From inbox to insights: Extracting structured data from emails with Python and LLMs

February 15, 2025

Introduction

I have been receiving emails from No Fluff Jobs, a job board I signed up for a few years ago to get job alerts. Over time, I’ve accumulated over 2,000 emails with data on job titles, salary ranges, locations, remote status, and company names. This feels like a treasure trove of information, so I decided to finally extract and analyze it. I’m sure there are existing tools that could have made this simpler, but I wanted to try out Google’s Gemini 2.0 Flash-Lite for cost efficiency and the possibility of reusing it for future email parsing tasks.

I've recieved over 2,000+ emails like this one

Getting the raw data

Initially, I tried using simplegmail to pull out all the emails, but that quickly exceeded my API quota, even when filtered for this year’s emails alone.

Fortunately, Google Takeout makes it easy to export your data into neatly organized ZIP files. I created a filter in Gmail to isolate the No Fluff Jobs emails and applied it to existing messages. However, only a few emails appeared on the first export. An hour later, another export got me a few hundred emails. It seems it may take time for Google Takeout to apply all those filters. After a few more hours (or days), I expect the full 2k+ emails to be available for export.

Why LLMs Make This Easier

Before large language models (LLMs), extracting data from raw HTML was challenging. Different currencies, small HTML changes over the years, or layout differences would complicate a simple regex approach. With an LLM, you can process these variations far more reliably.

Cleaning the data

The first step was to extract the raw text from the mbox file, including the email’s received date. This will be helpful for analysis later and give more granular data. Next, I converted the HTML to Markdown to reduce the number of tokens the LLM has to process. While the raw HTML likely contained more semi-structured data, I opted for easier handling here and potential cost savings. Finally, I used Google Gemini 2.0 Flash Lite to extract job listing data from the now minimized Markdown text. The data is serialized into a Pydantic model for better structure and consistency.

See the code now on GitHub

Analyze the data we've extracted

To explore this dataset of tech job listings I converted salary data into annual USD amounts because I'm american and this is easier for me to read. Then adjusting for cost of living across different countries. After dropping rows with missing values and parsing timestamps, I resampled the data quarterly and smoothed it with a Gaussian filter to visualize salary trends over time. I overlaid major tech layoff dates from Meta, Amazon, Google, Microsoft, and Salesforce on these charts, which helped me spot how industry-wide events might correlate with shifts in pay.

Please keep in minda these results are just data points from emails about job posts that I've gotten and there's not enough data points to really make any real assumptions from this. This is just something I thought would be fun to do with data that I had been passively collecting over time.
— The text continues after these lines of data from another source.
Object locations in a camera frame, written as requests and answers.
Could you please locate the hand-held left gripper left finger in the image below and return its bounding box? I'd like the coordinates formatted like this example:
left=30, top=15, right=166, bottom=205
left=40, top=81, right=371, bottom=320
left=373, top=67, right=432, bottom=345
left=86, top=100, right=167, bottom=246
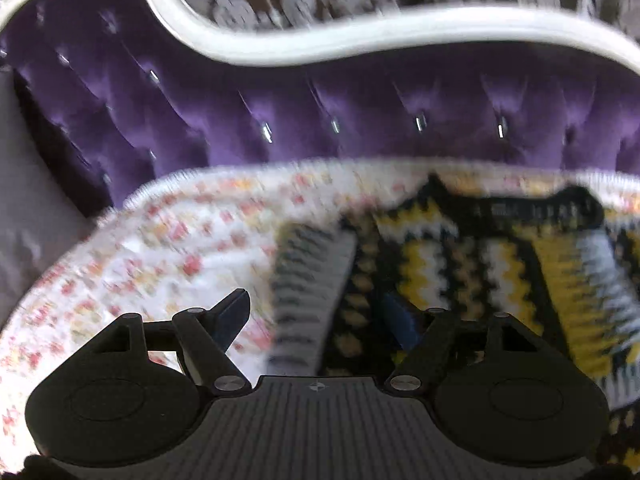
left=92, top=288, right=254, bottom=394

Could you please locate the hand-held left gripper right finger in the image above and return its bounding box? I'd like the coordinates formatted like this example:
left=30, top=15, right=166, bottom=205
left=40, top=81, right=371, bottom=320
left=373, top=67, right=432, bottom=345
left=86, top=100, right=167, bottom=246
left=382, top=292, right=544, bottom=394

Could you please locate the yellow navy patterned knit sweater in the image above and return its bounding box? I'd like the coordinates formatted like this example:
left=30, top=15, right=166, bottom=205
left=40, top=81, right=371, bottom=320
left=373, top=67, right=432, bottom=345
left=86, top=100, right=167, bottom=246
left=269, top=172, right=640, bottom=467

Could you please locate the floral blanket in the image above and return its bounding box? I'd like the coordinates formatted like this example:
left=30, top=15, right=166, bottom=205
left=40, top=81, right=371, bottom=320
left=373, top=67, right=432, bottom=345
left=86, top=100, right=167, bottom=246
left=0, top=157, right=640, bottom=476

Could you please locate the grey cushion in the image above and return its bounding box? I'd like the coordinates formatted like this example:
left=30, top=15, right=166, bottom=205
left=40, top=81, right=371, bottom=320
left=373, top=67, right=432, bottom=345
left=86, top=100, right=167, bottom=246
left=0, top=71, right=103, bottom=332

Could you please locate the purple tufted sofa backrest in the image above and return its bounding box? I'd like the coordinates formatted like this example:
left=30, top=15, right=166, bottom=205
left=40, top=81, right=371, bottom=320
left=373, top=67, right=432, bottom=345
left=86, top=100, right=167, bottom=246
left=0, top=0, right=640, bottom=222

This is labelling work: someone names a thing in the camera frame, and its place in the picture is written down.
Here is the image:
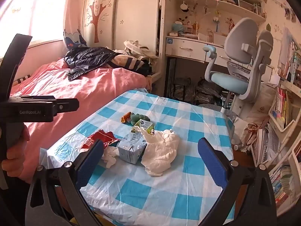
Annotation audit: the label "black puffer jacket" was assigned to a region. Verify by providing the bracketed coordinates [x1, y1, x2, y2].
[64, 47, 120, 82]

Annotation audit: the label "beige canvas bag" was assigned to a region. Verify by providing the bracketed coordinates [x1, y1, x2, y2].
[124, 40, 158, 59]

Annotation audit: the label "pink duvet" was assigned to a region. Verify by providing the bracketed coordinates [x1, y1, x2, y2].
[9, 59, 151, 184]

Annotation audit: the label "blue white milk carton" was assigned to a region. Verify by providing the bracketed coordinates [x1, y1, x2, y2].
[117, 132, 148, 165]

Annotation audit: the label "black metal stool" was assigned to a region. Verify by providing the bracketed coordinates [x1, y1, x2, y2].
[173, 77, 191, 99]

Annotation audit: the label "light blue desk ornament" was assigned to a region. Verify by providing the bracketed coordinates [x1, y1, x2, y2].
[171, 22, 187, 35]

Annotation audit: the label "blue whale print decoration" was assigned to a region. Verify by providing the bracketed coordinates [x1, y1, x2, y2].
[63, 29, 88, 49]

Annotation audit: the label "striped pillow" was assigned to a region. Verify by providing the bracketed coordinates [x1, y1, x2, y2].
[13, 75, 31, 86]

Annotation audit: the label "white desk with drawers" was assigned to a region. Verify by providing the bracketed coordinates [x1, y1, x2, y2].
[165, 36, 257, 64]

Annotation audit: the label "tan navy striped blanket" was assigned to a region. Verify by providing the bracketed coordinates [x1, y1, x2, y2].
[110, 53, 152, 76]

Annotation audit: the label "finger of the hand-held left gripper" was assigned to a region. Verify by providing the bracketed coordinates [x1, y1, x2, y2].
[52, 98, 79, 117]

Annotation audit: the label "black plastic bags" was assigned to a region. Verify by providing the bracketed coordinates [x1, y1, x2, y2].
[195, 78, 226, 104]

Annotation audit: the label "white cloth bag with logo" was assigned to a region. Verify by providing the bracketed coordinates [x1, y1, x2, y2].
[235, 82, 275, 144]

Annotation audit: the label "red snack wrapper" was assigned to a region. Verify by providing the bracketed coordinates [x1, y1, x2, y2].
[81, 129, 121, 150]

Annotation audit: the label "row of books in rack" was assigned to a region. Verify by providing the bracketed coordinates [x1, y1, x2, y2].
[274, 87, 291, 128]

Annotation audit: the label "stack of papers and folders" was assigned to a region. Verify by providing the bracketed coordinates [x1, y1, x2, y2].
[254, 122, 283, 166]

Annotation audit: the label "large white tissue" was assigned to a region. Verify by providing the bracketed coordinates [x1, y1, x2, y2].
[134, 126, 180, 176]

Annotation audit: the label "person's left hand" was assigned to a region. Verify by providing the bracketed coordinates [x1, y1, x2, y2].
[1, 124, 30, 182]

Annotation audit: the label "small white tissue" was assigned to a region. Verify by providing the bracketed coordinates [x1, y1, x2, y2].
[101, 146, 120, 169]

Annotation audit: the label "green plush toy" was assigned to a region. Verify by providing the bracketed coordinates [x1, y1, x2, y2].
[128, 112, 151, 126]

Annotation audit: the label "tall white book rack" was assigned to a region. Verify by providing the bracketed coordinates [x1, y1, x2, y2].
[275, 144, 301, 217]

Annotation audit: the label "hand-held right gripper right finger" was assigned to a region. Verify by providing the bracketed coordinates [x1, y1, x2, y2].
[198, 137, 278, 226]

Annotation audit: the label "row of tall upright books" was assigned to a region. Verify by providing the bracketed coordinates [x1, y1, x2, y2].
[280, 35, 301, 86]

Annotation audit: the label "blue white checkered tablecloth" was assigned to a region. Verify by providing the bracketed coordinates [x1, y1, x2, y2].
[40, 88, 236, 226]

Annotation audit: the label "window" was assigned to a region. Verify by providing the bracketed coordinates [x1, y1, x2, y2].
[0, 0, 68, 49]

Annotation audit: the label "grey blue desk chair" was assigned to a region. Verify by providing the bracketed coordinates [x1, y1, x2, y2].
[203, 18, 274, 112]

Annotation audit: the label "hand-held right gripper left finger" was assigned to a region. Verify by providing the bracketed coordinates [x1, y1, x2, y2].
[25, 139, 105, 226]

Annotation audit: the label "green white juice carton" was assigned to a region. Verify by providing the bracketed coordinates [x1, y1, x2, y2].
[135, 119, 154, 134]

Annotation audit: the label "white wardrobe with tree decal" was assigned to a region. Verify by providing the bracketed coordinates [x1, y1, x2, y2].
[63, 0, 163, 52]

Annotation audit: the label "string of hanging photos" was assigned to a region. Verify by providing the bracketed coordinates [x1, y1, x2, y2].
[263, 0, 297, 22]

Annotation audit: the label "stack of books on floor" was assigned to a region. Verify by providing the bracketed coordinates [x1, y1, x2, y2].
[269, 165, 293, 208]
It looks like the massive layoffs in big tech companies drove salaries down and lead to a decrease in salaries for remote jobs. But there as an increase in non-remote jobs which when accounting for inflation might not be such a huge bump in pay.

Adjusted max salary plot

Adjusted max salary remote vs non-remote

See the Python Notebook now on GitHub

Conclusion

This was fun to work on and I finally got to pull the data out of those emails I had been recieving from the pre-ChatGPT era when this would have been much harder to do. It's really wild with how well priced Gemini 2.0 Flash-Lite is at just pocket change per 1M tokens. This little experiment costs basically nothing to run and I think I'll do more things like this because of just how affordable and easy it is to scrape data. The resulting graphs were not surprising given what's been coming up in other posts/videos and the news. But I don't think that just using the email notifications like this is enough of an indicator to really tell an accurate story about what's happening in the job market right now.